## WHAT THE TASK REQUIRES
Retype, word for word, each line between the lines holding "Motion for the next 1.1" and "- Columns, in", inclusive, and leave the rest of the data alone.

(RECORDS FOR THIS EXERCISE Opens)

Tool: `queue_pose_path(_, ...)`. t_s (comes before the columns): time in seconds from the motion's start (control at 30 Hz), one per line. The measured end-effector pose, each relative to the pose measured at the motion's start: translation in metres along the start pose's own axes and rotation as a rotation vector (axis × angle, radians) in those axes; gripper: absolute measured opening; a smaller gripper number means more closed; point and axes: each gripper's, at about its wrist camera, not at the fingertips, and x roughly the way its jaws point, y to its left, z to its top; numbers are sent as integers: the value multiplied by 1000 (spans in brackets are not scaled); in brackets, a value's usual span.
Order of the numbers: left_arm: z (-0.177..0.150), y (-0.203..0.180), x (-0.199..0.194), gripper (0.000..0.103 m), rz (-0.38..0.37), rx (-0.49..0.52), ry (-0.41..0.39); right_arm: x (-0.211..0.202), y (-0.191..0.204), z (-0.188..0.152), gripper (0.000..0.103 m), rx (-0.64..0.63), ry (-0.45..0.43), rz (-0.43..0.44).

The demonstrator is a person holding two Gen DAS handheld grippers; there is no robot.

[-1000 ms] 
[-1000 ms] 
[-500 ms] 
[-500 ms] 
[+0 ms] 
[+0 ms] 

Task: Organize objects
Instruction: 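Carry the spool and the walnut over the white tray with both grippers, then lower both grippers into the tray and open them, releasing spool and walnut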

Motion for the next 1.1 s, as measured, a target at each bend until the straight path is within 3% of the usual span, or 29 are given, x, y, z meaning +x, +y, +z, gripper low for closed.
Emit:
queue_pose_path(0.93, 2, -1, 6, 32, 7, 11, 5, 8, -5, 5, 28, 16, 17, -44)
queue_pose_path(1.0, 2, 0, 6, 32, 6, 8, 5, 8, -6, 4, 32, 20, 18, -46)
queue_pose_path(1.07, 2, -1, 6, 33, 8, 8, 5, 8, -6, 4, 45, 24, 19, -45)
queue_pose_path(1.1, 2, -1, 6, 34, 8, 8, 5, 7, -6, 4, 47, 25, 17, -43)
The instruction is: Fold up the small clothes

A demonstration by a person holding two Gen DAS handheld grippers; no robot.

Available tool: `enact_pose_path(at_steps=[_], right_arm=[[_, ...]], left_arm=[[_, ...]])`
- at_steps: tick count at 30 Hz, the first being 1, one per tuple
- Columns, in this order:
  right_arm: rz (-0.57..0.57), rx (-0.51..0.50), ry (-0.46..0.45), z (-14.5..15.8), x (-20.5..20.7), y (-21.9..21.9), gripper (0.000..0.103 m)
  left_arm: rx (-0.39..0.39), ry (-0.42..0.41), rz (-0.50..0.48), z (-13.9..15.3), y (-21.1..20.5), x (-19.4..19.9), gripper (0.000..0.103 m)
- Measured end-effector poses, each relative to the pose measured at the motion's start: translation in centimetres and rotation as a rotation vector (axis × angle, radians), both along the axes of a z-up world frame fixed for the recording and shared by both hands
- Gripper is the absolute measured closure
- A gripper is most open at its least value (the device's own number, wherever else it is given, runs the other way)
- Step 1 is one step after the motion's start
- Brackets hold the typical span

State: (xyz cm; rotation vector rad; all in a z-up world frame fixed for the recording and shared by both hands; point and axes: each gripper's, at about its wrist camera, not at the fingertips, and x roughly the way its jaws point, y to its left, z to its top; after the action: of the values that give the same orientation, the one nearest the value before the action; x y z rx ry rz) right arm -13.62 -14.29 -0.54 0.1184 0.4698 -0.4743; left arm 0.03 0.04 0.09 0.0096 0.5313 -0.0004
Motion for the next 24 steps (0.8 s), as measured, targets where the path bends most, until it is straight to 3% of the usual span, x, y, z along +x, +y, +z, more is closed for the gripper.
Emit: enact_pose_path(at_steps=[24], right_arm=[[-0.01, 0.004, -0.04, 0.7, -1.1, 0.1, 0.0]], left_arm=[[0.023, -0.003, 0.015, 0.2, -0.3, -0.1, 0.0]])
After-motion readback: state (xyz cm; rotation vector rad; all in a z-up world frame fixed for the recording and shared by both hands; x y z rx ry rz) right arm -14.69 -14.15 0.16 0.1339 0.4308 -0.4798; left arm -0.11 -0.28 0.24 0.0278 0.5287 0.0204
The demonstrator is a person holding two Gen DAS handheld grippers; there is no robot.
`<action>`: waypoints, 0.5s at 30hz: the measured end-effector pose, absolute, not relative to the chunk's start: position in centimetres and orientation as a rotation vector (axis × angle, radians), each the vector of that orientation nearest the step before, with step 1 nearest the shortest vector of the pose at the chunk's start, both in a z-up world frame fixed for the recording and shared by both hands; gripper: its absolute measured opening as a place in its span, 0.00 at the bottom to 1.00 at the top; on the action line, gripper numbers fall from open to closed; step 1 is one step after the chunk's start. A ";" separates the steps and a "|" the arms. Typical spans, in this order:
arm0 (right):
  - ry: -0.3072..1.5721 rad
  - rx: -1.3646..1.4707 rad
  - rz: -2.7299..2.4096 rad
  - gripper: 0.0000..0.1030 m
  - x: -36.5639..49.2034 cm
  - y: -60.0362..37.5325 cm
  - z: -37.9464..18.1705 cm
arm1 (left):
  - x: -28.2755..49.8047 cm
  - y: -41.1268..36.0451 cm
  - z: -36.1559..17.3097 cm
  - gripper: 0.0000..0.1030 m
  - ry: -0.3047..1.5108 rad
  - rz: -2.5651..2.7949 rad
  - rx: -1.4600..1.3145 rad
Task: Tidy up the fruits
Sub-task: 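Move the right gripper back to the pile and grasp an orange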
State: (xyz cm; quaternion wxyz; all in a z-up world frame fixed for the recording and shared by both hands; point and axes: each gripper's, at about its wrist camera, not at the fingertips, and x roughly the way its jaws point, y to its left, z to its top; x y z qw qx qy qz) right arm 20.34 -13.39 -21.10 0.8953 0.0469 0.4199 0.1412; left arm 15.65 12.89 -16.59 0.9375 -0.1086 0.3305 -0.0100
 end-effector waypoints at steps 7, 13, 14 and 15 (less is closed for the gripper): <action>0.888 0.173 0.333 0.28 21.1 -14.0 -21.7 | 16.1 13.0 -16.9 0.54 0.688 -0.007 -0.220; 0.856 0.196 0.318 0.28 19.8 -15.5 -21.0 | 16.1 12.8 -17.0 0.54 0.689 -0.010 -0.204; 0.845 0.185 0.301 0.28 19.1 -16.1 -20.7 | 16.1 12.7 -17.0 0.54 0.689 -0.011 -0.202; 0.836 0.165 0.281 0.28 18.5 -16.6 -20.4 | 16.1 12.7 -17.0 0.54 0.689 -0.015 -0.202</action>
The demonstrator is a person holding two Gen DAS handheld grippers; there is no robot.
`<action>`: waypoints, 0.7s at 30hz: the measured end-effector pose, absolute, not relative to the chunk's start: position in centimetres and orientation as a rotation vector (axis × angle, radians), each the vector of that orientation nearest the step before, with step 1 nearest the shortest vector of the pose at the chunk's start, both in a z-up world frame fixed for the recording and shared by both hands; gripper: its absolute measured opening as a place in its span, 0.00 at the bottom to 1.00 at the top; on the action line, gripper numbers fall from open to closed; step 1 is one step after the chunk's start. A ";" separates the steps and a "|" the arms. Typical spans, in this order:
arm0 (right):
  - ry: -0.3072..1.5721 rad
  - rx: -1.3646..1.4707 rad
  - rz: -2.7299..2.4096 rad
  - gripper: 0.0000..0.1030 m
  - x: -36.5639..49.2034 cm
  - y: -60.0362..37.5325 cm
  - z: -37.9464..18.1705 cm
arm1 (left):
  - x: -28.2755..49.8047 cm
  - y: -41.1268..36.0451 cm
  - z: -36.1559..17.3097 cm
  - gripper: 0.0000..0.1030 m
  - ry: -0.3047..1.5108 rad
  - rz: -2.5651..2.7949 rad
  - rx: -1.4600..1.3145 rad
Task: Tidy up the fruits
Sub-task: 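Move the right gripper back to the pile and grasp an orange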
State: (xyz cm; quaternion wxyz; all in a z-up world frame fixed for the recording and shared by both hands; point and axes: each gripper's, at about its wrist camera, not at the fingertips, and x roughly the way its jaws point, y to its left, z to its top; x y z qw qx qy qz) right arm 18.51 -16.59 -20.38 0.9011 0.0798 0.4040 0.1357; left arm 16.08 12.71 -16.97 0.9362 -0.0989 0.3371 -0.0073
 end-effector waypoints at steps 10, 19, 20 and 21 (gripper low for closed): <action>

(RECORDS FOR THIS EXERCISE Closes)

## RESPONSE AREA
Motion for the next 1.1 s, as measured, a target at each bend until the straight path is within 3% of the usual span, or 29 are given, x, y, z meaning +x, +y, +z, gripper low for closed.
Emit:
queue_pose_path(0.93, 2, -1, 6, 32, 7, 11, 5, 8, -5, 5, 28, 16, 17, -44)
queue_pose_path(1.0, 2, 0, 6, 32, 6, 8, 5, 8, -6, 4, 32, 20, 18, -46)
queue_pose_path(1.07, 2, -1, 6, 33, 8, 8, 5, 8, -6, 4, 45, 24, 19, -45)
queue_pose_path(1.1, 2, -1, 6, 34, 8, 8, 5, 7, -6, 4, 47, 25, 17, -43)
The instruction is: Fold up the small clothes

A demonstration by a person holding two Gen DAS handheld grippers; no robot.

Available tool: `enact_pose_path(at_steps=[_], right_arm=[[_, ...]], left_arm=[[_, ...]])`
- at_steps: tick count at 30 Hz, the first being 1, one per tuple
- Columns, in this order:

The exercise concludes with that.